Other members of the far-right, such as self-proclaimed “theocratic-fascist” Matt Walsh and commentators Candace Owens and Jordan Peterson, have been capitalising on their new-found popularity amongst the Muslim community.

Besides Burgess, several prominent Islamophobic politicians in Europe have gone on to convert to Islam, such as far-right Dutch politician Geert Wilders’ former right-hand man Joram van Klaveren, who converted in 2012 after studying the Quran for an anti-Islam book he intended to publish.

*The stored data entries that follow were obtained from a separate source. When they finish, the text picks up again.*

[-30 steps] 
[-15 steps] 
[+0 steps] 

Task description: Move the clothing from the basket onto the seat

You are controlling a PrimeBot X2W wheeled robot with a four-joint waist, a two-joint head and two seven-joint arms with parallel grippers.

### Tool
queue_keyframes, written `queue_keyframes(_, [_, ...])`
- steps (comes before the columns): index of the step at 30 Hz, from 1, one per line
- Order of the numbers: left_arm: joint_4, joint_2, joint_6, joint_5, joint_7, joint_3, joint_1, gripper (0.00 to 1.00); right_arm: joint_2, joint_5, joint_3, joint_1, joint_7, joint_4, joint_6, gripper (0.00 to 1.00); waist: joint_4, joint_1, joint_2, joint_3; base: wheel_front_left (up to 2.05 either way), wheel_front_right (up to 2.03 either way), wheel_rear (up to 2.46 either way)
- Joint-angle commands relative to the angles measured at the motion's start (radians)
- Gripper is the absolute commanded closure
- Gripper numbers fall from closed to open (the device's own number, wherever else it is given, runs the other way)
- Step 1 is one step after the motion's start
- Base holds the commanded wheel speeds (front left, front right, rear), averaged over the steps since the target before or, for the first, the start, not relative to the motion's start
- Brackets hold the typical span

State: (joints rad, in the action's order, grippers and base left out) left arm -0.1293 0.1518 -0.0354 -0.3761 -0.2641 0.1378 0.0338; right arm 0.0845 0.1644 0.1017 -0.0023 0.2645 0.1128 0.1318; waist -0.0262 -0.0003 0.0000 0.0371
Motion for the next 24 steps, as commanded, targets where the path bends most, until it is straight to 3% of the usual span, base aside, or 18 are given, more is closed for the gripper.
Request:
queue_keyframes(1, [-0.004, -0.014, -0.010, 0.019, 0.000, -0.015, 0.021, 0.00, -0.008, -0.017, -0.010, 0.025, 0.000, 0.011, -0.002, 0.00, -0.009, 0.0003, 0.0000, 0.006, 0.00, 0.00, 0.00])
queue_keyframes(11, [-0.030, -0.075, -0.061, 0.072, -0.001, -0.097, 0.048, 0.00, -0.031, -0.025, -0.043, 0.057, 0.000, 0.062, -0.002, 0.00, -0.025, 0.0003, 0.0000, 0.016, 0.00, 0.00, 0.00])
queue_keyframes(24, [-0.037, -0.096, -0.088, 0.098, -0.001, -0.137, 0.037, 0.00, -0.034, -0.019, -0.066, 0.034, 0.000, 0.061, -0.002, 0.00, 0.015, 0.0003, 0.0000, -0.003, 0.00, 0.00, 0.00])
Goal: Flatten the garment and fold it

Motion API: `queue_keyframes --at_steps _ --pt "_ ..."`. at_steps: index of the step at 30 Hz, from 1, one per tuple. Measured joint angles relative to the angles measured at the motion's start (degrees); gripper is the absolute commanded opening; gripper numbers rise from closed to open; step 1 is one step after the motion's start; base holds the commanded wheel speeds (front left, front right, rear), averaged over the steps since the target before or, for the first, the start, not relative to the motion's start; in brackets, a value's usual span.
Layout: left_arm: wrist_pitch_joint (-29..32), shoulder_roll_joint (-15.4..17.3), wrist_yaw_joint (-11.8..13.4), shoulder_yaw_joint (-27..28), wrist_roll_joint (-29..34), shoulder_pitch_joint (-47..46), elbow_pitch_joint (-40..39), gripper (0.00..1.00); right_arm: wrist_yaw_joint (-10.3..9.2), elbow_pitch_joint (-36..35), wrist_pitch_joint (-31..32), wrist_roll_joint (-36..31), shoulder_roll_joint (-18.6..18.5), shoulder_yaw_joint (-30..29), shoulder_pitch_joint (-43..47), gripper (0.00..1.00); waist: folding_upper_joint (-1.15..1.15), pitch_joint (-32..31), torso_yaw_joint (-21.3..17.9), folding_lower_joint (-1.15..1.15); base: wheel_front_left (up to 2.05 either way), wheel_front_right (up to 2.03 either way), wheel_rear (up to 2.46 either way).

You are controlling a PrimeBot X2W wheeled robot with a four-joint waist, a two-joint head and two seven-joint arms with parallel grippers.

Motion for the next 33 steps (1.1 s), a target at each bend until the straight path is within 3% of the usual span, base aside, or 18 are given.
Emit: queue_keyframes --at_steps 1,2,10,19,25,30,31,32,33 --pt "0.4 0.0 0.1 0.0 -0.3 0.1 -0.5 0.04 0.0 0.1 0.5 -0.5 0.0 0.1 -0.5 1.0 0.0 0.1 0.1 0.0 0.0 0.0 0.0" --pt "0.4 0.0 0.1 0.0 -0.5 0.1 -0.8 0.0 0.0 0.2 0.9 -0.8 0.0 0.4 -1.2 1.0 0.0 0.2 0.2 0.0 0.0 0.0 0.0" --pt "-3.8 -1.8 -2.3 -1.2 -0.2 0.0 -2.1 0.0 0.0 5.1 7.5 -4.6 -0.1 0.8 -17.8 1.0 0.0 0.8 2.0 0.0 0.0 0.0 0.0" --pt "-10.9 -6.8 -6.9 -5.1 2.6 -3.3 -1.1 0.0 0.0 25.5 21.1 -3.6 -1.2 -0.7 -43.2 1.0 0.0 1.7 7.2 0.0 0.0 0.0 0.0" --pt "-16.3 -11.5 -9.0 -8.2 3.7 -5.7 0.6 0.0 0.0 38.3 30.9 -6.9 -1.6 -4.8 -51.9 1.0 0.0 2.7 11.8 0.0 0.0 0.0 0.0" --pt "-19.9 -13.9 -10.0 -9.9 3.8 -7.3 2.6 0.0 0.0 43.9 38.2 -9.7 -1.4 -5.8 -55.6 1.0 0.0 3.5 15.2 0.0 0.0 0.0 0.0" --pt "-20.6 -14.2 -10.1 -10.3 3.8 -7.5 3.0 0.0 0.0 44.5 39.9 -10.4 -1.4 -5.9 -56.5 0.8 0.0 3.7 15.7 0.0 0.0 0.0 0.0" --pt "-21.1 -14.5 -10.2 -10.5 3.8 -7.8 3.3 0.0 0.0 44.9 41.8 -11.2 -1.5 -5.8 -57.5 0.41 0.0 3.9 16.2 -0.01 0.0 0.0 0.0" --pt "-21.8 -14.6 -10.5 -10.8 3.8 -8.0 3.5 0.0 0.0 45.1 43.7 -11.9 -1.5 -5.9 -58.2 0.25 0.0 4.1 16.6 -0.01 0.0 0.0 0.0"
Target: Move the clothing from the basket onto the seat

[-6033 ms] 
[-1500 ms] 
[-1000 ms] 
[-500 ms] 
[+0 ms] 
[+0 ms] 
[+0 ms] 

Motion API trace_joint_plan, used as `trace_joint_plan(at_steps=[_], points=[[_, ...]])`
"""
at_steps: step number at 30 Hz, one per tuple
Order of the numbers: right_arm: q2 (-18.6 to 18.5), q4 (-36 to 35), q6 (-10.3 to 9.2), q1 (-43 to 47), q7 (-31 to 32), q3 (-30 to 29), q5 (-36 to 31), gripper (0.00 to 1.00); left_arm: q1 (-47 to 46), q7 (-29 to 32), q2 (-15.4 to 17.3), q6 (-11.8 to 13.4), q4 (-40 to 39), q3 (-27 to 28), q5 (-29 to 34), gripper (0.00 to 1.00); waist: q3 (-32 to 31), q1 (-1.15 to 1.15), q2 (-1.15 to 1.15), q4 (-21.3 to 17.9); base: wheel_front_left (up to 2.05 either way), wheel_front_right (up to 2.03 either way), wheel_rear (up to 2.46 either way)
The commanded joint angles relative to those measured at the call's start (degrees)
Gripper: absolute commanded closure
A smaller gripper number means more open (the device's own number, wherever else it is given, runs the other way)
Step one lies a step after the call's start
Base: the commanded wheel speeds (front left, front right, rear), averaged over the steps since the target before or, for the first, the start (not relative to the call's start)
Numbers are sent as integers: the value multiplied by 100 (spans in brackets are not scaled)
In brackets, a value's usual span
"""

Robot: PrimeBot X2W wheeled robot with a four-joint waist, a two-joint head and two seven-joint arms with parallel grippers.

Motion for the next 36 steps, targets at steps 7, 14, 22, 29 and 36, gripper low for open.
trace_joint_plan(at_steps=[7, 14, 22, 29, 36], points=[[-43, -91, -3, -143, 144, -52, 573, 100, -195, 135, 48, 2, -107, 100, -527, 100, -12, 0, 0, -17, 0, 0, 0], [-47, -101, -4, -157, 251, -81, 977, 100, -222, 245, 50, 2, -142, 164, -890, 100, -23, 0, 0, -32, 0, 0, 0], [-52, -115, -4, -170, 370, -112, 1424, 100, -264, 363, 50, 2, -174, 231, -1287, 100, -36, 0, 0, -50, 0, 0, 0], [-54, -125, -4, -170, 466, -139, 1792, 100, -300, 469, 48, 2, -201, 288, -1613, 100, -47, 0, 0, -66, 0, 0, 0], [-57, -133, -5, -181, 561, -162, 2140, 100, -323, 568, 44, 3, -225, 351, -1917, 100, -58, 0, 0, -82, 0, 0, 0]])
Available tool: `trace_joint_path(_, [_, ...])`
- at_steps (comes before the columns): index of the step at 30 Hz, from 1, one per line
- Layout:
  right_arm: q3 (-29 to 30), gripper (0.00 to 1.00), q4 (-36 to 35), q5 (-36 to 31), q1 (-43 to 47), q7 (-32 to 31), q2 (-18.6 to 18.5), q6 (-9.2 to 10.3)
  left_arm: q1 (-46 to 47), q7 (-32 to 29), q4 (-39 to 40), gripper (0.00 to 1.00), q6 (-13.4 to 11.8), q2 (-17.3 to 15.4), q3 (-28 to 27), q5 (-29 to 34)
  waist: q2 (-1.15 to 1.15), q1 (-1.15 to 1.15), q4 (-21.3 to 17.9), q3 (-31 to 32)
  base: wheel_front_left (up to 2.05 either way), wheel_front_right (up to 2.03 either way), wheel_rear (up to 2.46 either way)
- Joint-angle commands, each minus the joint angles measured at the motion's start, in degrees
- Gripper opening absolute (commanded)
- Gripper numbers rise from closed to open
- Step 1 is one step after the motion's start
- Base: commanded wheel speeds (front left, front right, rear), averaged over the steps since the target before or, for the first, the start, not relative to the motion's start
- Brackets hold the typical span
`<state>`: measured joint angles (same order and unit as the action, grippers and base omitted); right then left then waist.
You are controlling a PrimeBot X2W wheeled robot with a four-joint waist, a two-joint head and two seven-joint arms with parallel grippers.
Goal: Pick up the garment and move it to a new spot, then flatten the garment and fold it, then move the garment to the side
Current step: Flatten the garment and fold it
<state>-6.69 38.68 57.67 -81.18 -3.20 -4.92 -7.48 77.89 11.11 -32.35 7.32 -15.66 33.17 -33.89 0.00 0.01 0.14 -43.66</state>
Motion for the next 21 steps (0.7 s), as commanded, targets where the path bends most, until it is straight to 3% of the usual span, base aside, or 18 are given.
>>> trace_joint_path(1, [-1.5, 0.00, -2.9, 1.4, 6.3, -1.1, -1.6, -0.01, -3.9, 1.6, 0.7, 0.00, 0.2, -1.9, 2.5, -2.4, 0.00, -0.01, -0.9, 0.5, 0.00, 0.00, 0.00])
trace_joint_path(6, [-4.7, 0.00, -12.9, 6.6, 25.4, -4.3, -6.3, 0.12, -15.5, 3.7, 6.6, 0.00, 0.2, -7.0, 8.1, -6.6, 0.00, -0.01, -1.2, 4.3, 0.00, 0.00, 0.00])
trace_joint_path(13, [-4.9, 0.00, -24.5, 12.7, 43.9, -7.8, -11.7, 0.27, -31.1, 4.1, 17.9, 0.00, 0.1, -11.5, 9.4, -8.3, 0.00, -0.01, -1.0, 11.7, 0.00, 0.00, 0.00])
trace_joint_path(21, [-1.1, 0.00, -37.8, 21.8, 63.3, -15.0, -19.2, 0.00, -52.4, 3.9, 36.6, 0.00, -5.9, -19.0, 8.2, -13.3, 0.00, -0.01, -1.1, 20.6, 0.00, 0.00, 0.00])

Arthur Wagner, a leading party official for the far-right German party Alternative for Germany converted to Islam in the same year, even as his party claims “Islam does not belong in Germany”. In France, Maxene Buttey, a local councillor for the far-right party Front National, converted to Islam before being suspended from the party. 

These examples represent a trend amongst the far-right to diversify by embracing conservative sentiment in migrant communities. With the global culture war now squarely focused on issues of gender roles, sexuality and the trans community, popular misogynistic far-right figures are latching onto Islam as the strongest ideological framework to fight their battles against the modern world.